My fear is I interview, and for some reason I'm not a fit for the new
company, I'm digging myself into a hole at the job I currently have.
You should never plan on just interviewing with one company. If you're serious about leaving (and I personally think you should be; 10 days of combined sick/holiday time after 3 years is ridiculous) then you need to get serious about leaving. You interview with as many as you need to, until you find one that is a good fit.
My boss has already told me that it looks bad that I'm taking unpaid
time, and any additional unpaid time will go against my performance
If you're serious about leaving, then what does a note in a performance review matter? It doesn't. And I suspect your boss is probably concerned that you may already have been using those days of unpaid leave to seek other employment, which is why he's discouraging you from taking any more. Some might consider that to be unethical behavior on the part of your employer.

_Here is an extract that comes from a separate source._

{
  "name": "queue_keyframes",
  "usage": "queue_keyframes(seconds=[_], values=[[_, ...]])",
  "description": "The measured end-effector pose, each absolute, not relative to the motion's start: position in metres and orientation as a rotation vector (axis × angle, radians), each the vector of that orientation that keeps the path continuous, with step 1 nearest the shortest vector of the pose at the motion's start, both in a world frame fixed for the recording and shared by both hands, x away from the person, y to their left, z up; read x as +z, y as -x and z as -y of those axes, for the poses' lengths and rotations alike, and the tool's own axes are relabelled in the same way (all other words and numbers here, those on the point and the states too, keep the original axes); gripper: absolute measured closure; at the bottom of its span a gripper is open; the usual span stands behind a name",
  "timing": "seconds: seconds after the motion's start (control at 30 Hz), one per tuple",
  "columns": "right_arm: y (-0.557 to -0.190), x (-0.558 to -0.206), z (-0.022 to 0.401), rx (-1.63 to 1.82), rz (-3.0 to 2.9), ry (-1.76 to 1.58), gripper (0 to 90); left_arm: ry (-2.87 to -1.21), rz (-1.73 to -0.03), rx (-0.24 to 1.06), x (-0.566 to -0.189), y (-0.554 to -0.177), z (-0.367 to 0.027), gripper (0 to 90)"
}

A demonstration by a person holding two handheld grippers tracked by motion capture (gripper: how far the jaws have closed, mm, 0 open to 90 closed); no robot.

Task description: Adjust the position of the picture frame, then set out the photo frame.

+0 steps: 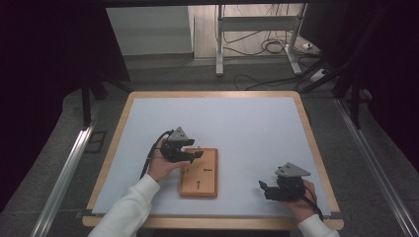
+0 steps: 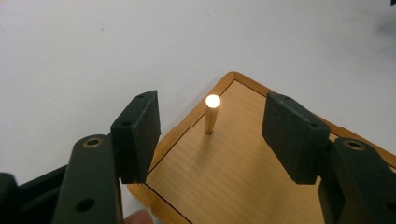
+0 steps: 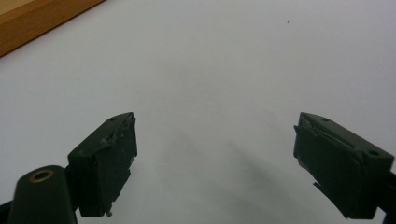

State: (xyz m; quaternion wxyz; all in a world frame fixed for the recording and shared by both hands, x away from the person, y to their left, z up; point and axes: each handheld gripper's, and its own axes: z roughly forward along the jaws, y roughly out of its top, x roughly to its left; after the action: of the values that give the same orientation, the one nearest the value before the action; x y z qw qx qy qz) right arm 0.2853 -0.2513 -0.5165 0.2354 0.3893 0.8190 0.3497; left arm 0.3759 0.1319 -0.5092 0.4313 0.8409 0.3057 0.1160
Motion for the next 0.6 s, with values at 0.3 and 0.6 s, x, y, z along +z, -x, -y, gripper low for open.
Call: queue_keyframes(seconds=[0.3, 0.6], values=[[-0.285, -0.515, 0.252, 0.961, -2.245, -1.057, 13.8, -2.117, -0.733, 0.286, -0.51, -0.374, -0.136, 35.4], [-0.285, -0.516, 0.249, 0.963, -2.256, -1.05, 13.8, -2.146, -0.696, 0.246, -0.514, -0.381, -0.127, 34.2]])
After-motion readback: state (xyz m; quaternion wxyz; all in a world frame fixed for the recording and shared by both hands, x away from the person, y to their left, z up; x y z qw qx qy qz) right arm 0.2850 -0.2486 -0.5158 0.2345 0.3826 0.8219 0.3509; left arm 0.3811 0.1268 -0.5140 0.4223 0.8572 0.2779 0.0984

Anyways, in addition to the suggestions made by Chris and Dave with respect to interviewing remotely or by phone, early or late in the day, and trying to schedule as many interviews together as possible (which are very good ideas), there is a possible alternative. You could cancel your request for paid leave during your honeymoon. That would free up several paid leave days, which you could use for interviews. Stick with the suggestions to line up multiple interviews, and schedule them for the same day or block of days. Do your interviews, being sure to either note that you need leave to cover your honeymoon or to arrange a start-date that is after your honeymoon.

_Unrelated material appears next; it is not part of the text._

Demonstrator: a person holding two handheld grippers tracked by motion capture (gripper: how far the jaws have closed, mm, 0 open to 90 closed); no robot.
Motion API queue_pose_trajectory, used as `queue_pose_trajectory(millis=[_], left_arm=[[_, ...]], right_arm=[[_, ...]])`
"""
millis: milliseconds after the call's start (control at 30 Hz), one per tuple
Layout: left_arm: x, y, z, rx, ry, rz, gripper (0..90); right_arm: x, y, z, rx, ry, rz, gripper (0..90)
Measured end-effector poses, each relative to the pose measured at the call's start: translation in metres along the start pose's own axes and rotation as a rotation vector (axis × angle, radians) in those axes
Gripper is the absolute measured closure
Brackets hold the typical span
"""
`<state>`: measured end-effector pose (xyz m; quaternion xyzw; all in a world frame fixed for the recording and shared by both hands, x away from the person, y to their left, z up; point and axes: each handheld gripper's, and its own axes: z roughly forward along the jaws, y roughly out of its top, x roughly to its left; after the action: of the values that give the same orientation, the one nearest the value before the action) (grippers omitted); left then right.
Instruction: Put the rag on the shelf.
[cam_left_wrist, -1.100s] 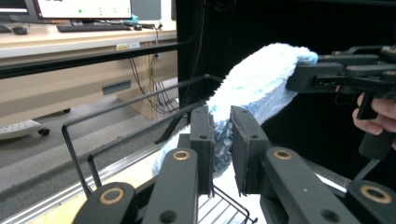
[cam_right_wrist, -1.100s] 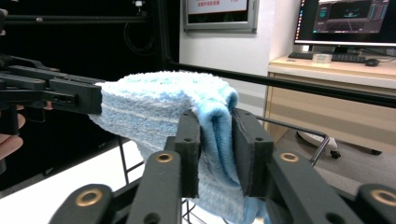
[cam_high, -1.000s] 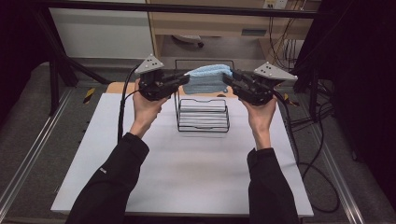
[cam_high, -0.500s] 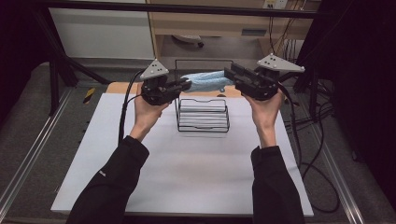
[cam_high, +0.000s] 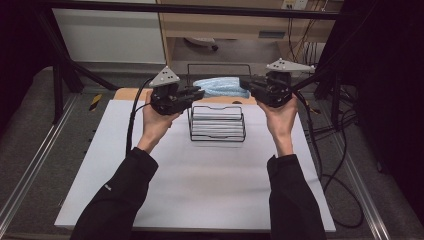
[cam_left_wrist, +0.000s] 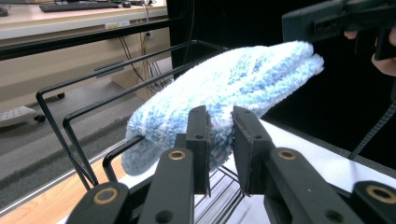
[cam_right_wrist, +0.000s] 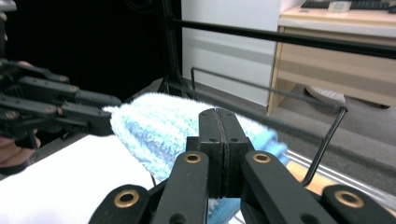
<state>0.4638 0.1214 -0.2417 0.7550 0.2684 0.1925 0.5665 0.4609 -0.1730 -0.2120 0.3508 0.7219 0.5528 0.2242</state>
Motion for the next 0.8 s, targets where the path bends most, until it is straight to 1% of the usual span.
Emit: queue_pose_trajectory(millis=[67,100,233,267,333,433,500,633,800], left_arm=[[0.0,0.0,-0.002,0.005,-0.005,-0.009,74.1],[0.0,0.001,-0.003,0.005,-0.012,-0.02,72.6],[0.0,0.007,-0.012,-0.01,-0.029,-0.05,67.8],[0.0,0.009,-0.013,-0.006,-0.029,-0.056,67.9],[0.0,0.011,-0.012,0.017,-0.016,-0.058,68.6],[-0.001,0.009,-0.009,0.033,-0.019,-0.074,72.2],[-0.001,0.005,-0.005,0.059,-0.017,-0.083,75.3],[-0.001,-0.002,0.001,0.099,-0.008,-0.085,78.4],[-0.001,-0.009,0.008,0.139,0.022,-0.077,81.9]], right_arm=[[-0.001,-0.004,0.001,0.008,0.003,-0.004,90.0],[-0.002,-0.006,0.001,0.011,0.004,-0.002,90.0],[-0.003,-0.013,0.002,0.016,0.006,0.001,89.8],[-0.004,-0.014,0.003,0.017,0.007,0.002,89.7],[-0.004,-0.017,0.004,0.019,0.012,0.006,89.5],[-0.003,-0.022,0.005,0.02,0.017,0.001,88.7],[-0.003,-0.026,0.006,0.026,0.015,-0.005,88.1],[-0.004,-0.033,0.007,0.035,0.015,-0.006,88.0],[-0.006,-0.041,0.009,0.035,0.018,-0.004,88.0]])
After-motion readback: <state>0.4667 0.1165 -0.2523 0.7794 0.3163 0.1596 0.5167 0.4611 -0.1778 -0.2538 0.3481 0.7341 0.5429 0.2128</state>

Then in the best-case scenario you don't upset your employer by exceeding your allocated number of paid leave days and you get paid leave to cover your honeymoon from your new employer (and probably some awkward questions about why you're cancelling the leave request). In the more likely scenario you don't upset your employer by exceeding your allocated number of paid leave days and you take your honeymoon as unpaid time. And in the worst-case scenario (if none of the interviews work out) you'd have to take your honeymoon as unpaid leave with your current employer, and deal with whatever fallout comes from that. Which might not be fun, but you could use it to point out that it's their substandard allocation of personal days that made the unpaid leave necessary.
I also am opposed to lying to a current employer, so I don't want to
fabricate reasons for taking time off.
How do you feel about telling the truth creatively? It's not terribly inaccurate to describe a job interview as "an important errand that I can't do at any other time". Or "a pressing obligation that just came up". Or "something that I need to do for my own health and well-being".
As an aside:
The rationale being, I was given X number of days, and if I can't
manage to stay inside of that, then I'm unreliable.
That rationale is absurd. If they give you 10 days to cover both vacation and sick leave, then their reasoning implies that they either expect you to never get sick or to not take vacations, because that's essentially the only way to stay within such a paltry limit.